穴村久の書評ブログ

漫才哲学師(非国家資格)による小説と哲学書の書評ならびに試小説。新連載「失われし時を求めて」

7-4:いじめに遭いやすいタイプ

2018-09-12 07:41:49 | 妊娠五か月

 後ろがばかに静かだ。彼が振り返ると摩耶は散らかった室内の整理をほったらかしにして無心にスマホをいじっている。チカチカ・ドンドンと言う派手な音がしないからメールだかSNSでもしているのかもしれない。若者の熱中するほどスマホに魅力があるということが彼は理解できない。彼がはじめてスマホを手にしたのはアンドロイド端末でOSのバージョンはまだ1.5だった。そのころはスマホなんてだれも持っていなかった。たしかカナダのメーカーのものだった。物珍しさから彼はそれを外出時には必ず持ち歩いて今の若者のように(いまやいい年をした勤め人やじいさん、ばあさんまでもいじっているが)、電車の中や駅のホームで弄り回していたものだ。周りの人が物珍しそうに、ある人たちは気持ち悪そうにそんな彼を見ていた時代だった。かれは2,3か月ですぐにスマホに飽きてしまった。スマホは彼のライフスタイルに入りこむ余地はないと見切りをつけたのである。

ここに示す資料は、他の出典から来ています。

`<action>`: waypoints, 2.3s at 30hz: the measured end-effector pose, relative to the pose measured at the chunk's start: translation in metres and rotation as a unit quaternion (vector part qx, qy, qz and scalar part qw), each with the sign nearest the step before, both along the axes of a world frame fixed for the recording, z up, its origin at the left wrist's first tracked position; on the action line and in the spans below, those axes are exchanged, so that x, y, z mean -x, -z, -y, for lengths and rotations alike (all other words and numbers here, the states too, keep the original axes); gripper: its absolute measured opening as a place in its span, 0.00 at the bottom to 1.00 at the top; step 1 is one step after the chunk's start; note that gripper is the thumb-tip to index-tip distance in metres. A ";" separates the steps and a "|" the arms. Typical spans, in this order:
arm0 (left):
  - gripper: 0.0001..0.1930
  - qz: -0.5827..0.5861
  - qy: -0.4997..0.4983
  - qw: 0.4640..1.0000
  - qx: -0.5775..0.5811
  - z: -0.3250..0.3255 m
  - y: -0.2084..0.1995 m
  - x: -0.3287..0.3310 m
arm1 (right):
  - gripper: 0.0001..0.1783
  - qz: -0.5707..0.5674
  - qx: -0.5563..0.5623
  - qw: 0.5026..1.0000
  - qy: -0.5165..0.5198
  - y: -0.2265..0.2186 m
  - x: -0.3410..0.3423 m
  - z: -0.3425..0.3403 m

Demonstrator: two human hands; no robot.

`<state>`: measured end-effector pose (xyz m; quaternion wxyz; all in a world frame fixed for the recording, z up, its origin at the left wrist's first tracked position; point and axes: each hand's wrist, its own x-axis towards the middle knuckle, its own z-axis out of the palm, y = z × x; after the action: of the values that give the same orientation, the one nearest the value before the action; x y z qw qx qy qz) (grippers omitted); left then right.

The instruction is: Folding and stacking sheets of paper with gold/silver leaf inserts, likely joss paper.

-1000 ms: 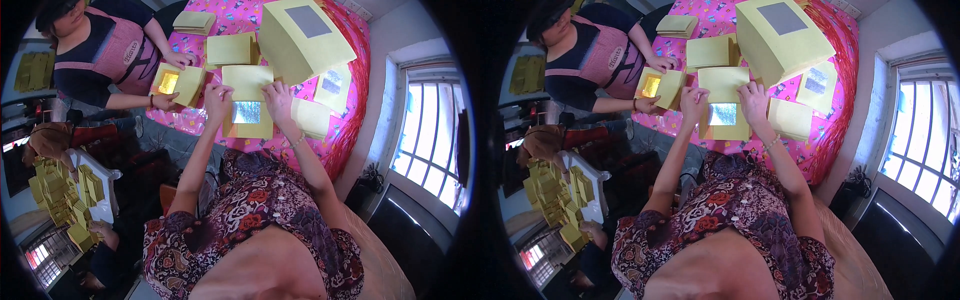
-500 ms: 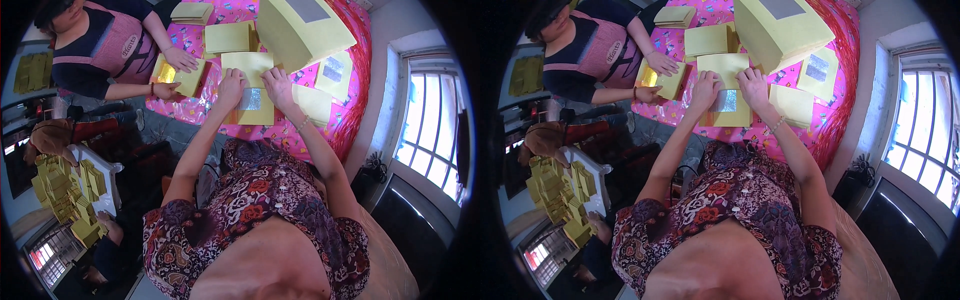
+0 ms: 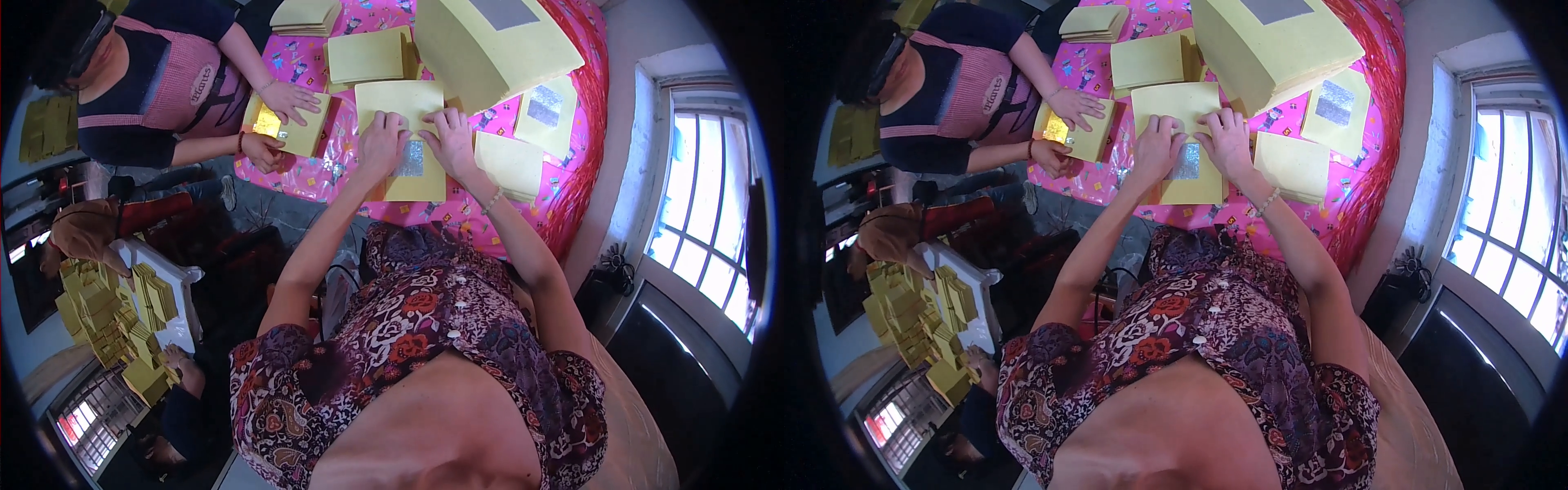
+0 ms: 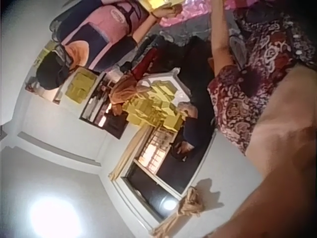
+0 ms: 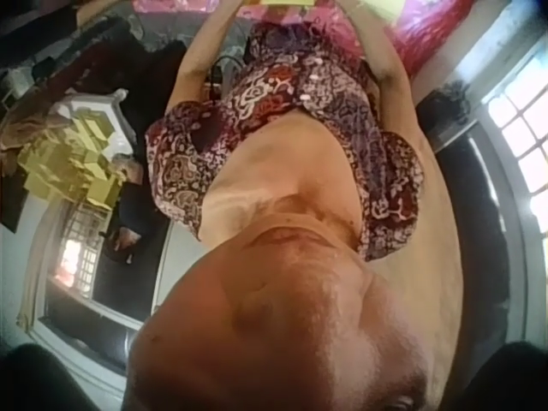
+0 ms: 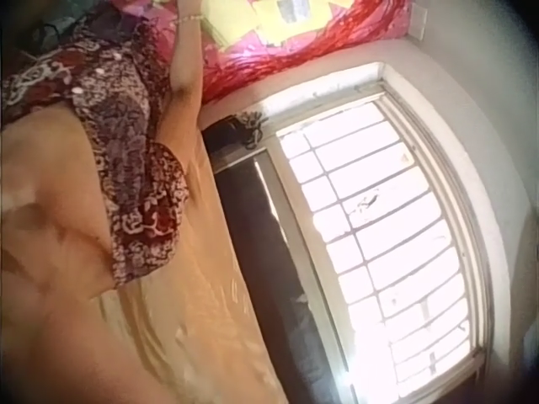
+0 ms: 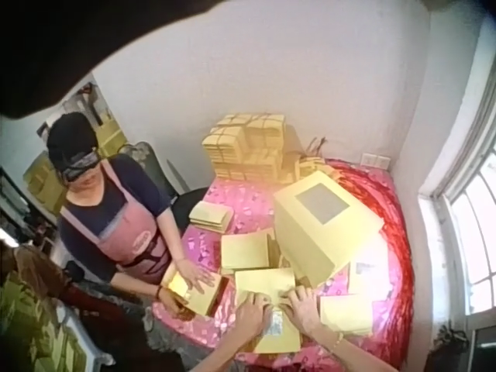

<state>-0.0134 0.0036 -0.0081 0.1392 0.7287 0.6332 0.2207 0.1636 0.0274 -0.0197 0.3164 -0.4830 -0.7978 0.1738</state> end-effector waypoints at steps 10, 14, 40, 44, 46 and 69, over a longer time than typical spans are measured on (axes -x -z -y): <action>0.21 -0.012 -0.002 0.999 -0.033 0.003 -0.001 -0.012 | 0.18 -0.024 -0.018 0.999 0.019 0.006 -0.014 0.005; 0.21 -0.006 -0.001 0.999 -0.039 0.001 0.003 -0.009 | 0.17 -0.052 0.036 0.998 0.012 0.008 -0.028 0.008; 0.19 0.023 -0.007 0.999 -0.033 0.003 0.001 -0.004 | 0.10 0.038 0.219 0.970 -0.094 -0.022 0.000 -0.028; 0.18 0.036 0.002 0.999 -0.018 0.004 0.000 0.003 | 0.12 0.091 0.225 0.965 -0.100 -0.022 0.003 -0.029; 0.18 0.025 0.006 0.999 -0.019 0.007 0.000 0.008 | 0.12 0.106 0.230 0.962 -0.105 -0.022 0.004 -0.029; 0.14 0.188 0.059 0.978 0.067 0.009 0.008 0.084 | 0.12 0.104 0.193 0.968 -0.119 -0.023 0.002 -0.031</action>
<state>-0.0969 -0.0057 -0.0158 0.3171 0.6993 0.5648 0.3024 0.1616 0.0586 0.0036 0.1093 -0.4519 -0.8294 0.3098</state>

 「ちょっと聞くけどさ、スマホのどこが面白いんだい」と摩耶に話しかけた。彼女は深い夢から覚めたようにゆっくりと彼を見上げた。目はとろんとして唇には薄笑いの名残りが漂っていた。女性のスマホ・ユーザーがよく見せる気味の悪い表情である。スマホを見ているからいいが、普通街でなかそういう表情をすると、すこし頭が足りないかなと誤解されかねない表情である。友人のTはこの表情を評して「無心に放尿しているときの表情だ」と言ったことがある。かれが驚いて「女性用トイレを覘いているのか」と聞くと「いや男性も放尿の時にそういう表情をするだろう。女性も同じじゃないかね」と答えた。

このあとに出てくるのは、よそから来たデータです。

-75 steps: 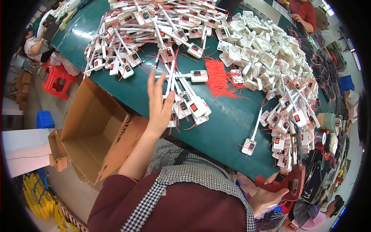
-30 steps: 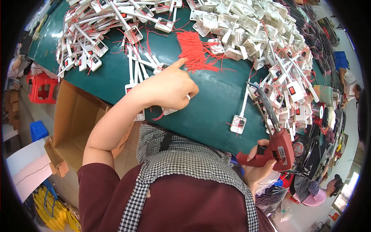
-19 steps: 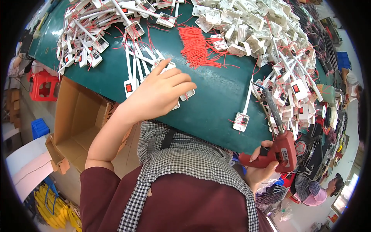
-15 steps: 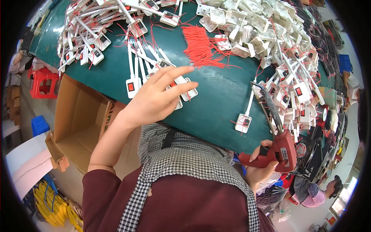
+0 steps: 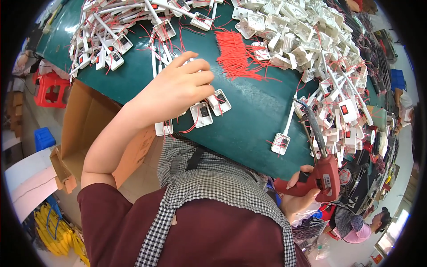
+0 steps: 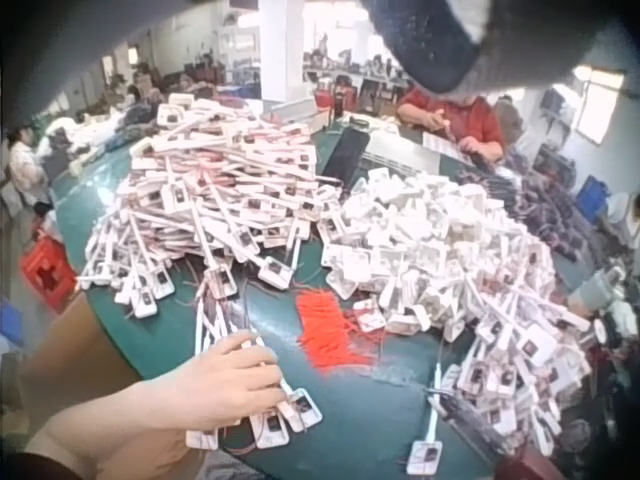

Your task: The person solders red wires onto electrical switches and plastic housings using a soldering iron.

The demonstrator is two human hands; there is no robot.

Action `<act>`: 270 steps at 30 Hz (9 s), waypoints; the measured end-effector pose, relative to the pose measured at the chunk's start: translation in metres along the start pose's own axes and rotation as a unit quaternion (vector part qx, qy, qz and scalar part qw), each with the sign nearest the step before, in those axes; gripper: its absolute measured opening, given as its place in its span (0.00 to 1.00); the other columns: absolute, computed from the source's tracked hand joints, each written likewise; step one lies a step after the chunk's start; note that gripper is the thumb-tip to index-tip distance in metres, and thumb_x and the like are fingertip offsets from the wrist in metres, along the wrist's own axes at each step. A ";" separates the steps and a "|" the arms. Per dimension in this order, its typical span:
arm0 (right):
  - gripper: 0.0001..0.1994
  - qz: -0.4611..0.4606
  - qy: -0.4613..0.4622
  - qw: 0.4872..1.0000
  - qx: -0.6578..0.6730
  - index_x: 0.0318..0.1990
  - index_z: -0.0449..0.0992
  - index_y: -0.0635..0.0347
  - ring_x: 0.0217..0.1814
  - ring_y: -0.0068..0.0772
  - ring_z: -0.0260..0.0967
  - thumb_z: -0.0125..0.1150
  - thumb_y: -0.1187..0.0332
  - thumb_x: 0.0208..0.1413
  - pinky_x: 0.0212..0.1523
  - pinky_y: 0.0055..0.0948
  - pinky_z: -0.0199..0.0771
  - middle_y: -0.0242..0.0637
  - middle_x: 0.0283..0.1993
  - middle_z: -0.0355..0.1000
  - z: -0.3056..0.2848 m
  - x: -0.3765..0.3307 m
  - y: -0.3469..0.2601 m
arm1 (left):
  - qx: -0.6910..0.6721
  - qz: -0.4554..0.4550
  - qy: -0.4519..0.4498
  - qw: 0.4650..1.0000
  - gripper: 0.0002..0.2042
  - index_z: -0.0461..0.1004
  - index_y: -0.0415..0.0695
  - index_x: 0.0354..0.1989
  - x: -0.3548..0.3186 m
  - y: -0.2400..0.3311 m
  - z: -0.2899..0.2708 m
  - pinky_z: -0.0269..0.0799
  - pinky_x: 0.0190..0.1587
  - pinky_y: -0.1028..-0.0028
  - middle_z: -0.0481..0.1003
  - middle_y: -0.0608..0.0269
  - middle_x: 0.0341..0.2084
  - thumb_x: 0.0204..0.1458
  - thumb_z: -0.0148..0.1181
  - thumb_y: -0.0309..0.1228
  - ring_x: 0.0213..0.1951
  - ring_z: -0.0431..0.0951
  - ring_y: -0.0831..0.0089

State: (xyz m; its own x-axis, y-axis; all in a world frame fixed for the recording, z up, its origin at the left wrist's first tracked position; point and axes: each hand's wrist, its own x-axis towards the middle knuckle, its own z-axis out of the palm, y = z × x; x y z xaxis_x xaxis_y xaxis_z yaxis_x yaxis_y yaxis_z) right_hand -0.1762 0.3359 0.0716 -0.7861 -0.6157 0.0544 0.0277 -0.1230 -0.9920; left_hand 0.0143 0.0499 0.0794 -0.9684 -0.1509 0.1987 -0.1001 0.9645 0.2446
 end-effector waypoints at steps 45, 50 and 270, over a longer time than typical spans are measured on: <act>0.42 0.078 -0.077 0.994 -0.022 0.50 0.57 0.74 0.18 0.29 0.65 0.54 0.38 0.46 0.18 0.20 0.64 0.50 0.39 0.67 0.023 0.020 0.002 | -0.023 -0.138 0.069 0.988 0.05 0.73 0.45 0.24 -0.010 0.023 0.024 0.64 0.43 0.70 0.71 0.70 0.29 0.35 0.57 0.22 0.34 0.70 0.71; 0.40 0.064 -0.094 0.993 0.006 0.56 0.53 0.70 0.18 0.25 0.61 0.56 0.42 0.48 0.15 0.17 0.60 0.48 0.40 0.65 0.031 0.023 0.003 | -0.235 -0.252 0.126 0.930 0.06 0.74 0.40 0.28 -0.019 0.028 0.032 0.67 0.35 0.73 0.75 0.64 0.30 0.39 0.56 0.19 0.31 0.73 0.67; 0.43 0.329 -0.211 0.920 0.000 0.51 0.62 0.73 0.22 0.27 0.66 0.66 0.42 0.37 0.20 0.20 0.65 0.53 0.43 0.69 0.043 0.037 0.006 | -0.187 -0.325 0.168 0.912 0.09 0.67 0.39 0.23 -0.005 0.040 0.043 0.64 0.28 0.69 0.67 0.59 0.23 0.33 0.59 0.16 0.25 0.68 0.64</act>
State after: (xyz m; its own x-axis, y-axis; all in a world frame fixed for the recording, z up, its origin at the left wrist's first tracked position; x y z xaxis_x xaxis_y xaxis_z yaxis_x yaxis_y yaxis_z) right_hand -0.1790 0.2790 0.0722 -0.2887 -0.8043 -0.5194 0.4122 0.3852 -0.8256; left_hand 0.0052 0.0981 0.0471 -0.6018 -0.7824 0.1604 -0.4819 0.5158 0.7083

 平敷は不思議に思って、俺は気が付かなかったなというと、Tは「それは共同便所だろう。人の目があるところでは男もそんな表情はしない。昔は一般の家で二階に便所がある家なんか、換気のために便所の高窓を開けていたろう。ちょうど下の往来を通っていてふと目を上げるとそういう表情にぶつかる。そういうときに相手は誰も見ていないと思って放尿しながら恍惚とした表情をするものだよ、と解説してくれた。「迂闊にションベンも出来ねえな」と平敷も笑った。

 そういえば、と彼は思い出した。日露戦争の従軍記者だった田山花袋が満州の荒野で誰も見ていないと思って脱糞していたら、たまたまそれを見た師団の軍医長だった森鴎外が田山花袋に一句送ったという。上の句は忘れたが「野糞を垂れし君を見るかな」とか。田山花袋は「大変なところを見られましたな」と言ったという。

摩耶は質問の意味をとらえていないようだった。もとより彼も若い女性とスマホ論争をする気もないから質問を繰り返さなかった。話頭を転じて「摩耶はいじめにあったことがあるかい」と聞いた。

「ないわ」

「そうだろうな、摩耶はいじめるほうだものな」

「まったくしつこいわね」と怒り出した。

「だけどいじめを見たことはあるだろう。どこにでもある現象だから」

「まあね」と彼女は妥協した。

「おれは思うんだけどね。いじめようと思ってもいじめられない相手がいるだろう」

摩耶は思い出すような顔をしてしばらく黙っていたが、「そうね、いじめを仕掛けても効果がない場合はあるわね」

「そうするとどうするわけ、いじめっ子たちは」

「さらにエスカレートするわけよ」

「それでもいじめが成功しなかった場合は」

「ほんとうにしつこいんだから。知らないわよ」

「実は俺の高校時代の友人でね。いかにもいじめの対象になりそうなんだけど、ぜんぜんいじめにあわなかったのがいるんだよ」と彼はTのことを思い出しながら話した。

「いったいいじめが成立する条件と言うのはなんだろう」と彼は自問するように言った。